Source data:
------------

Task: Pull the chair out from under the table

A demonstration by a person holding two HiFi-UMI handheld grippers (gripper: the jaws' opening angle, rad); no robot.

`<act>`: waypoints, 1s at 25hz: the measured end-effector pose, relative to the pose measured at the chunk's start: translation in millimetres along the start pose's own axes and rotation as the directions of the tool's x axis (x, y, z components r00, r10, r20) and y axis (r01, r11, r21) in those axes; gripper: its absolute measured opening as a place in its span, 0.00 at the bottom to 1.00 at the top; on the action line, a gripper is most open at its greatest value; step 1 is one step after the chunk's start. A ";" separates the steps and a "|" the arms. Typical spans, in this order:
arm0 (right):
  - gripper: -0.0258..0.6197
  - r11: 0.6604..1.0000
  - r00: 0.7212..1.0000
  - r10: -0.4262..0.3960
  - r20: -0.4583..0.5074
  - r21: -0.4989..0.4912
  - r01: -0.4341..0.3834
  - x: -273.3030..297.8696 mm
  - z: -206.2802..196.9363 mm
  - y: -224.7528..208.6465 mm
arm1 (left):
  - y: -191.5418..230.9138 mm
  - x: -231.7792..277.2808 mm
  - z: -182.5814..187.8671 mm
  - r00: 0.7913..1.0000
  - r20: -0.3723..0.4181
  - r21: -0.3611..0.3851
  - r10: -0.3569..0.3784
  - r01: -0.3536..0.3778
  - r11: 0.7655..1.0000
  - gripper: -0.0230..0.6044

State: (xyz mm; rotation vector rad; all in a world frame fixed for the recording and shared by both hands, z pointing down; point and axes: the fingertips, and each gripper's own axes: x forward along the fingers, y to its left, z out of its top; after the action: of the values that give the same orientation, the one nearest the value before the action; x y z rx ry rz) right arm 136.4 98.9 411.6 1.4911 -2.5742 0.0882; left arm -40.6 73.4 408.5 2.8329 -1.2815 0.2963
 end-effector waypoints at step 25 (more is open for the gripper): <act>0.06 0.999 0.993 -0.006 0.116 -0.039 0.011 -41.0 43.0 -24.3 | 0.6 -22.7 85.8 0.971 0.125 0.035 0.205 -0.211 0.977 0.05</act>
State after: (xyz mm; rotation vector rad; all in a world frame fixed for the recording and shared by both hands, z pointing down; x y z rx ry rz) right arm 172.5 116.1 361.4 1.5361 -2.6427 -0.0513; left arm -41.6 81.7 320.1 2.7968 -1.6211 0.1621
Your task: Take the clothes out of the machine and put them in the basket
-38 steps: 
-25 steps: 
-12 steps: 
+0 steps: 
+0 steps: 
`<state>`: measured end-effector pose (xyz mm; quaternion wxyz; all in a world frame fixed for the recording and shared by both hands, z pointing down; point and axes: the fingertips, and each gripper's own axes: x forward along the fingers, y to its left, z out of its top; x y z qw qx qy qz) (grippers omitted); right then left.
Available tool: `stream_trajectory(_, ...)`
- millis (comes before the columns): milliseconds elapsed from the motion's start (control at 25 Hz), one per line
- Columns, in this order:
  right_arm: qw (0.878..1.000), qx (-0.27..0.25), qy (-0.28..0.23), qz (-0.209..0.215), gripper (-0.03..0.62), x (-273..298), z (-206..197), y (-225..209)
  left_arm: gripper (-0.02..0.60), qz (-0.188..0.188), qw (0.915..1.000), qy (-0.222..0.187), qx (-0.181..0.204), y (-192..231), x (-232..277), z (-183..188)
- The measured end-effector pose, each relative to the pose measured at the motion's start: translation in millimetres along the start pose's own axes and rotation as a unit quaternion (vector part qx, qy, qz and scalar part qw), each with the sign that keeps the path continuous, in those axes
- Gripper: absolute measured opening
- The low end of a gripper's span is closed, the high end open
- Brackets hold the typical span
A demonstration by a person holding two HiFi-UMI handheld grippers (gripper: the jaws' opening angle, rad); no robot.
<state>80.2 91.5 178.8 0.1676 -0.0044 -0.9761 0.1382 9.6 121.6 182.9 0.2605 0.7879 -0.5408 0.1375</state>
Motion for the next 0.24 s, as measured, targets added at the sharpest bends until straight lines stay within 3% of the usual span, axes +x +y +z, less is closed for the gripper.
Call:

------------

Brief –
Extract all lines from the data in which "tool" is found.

Response box –
`<act>`: waypoints, 1s at 25hz: the measured end-effector pose, relative to the pose measured at the chunk's start: translation in millimetres along the start pose's own axes and rotation as the directions of the tool's x axis (x, y, z components r00, r10, r20) and y axis (r01, r11, r21) in those axes; gripper: its absolute measured opening as a place in its span, 0.00 at the bottom to 1.00 at the top; on the action line, a gripper is most open at its greatest value; step 1 is one step after the chunk's start. A ";" separates the steps and a "|" the arms. Typical spans, in this order:
Available tool: `stream_trajectory(_, ...)`

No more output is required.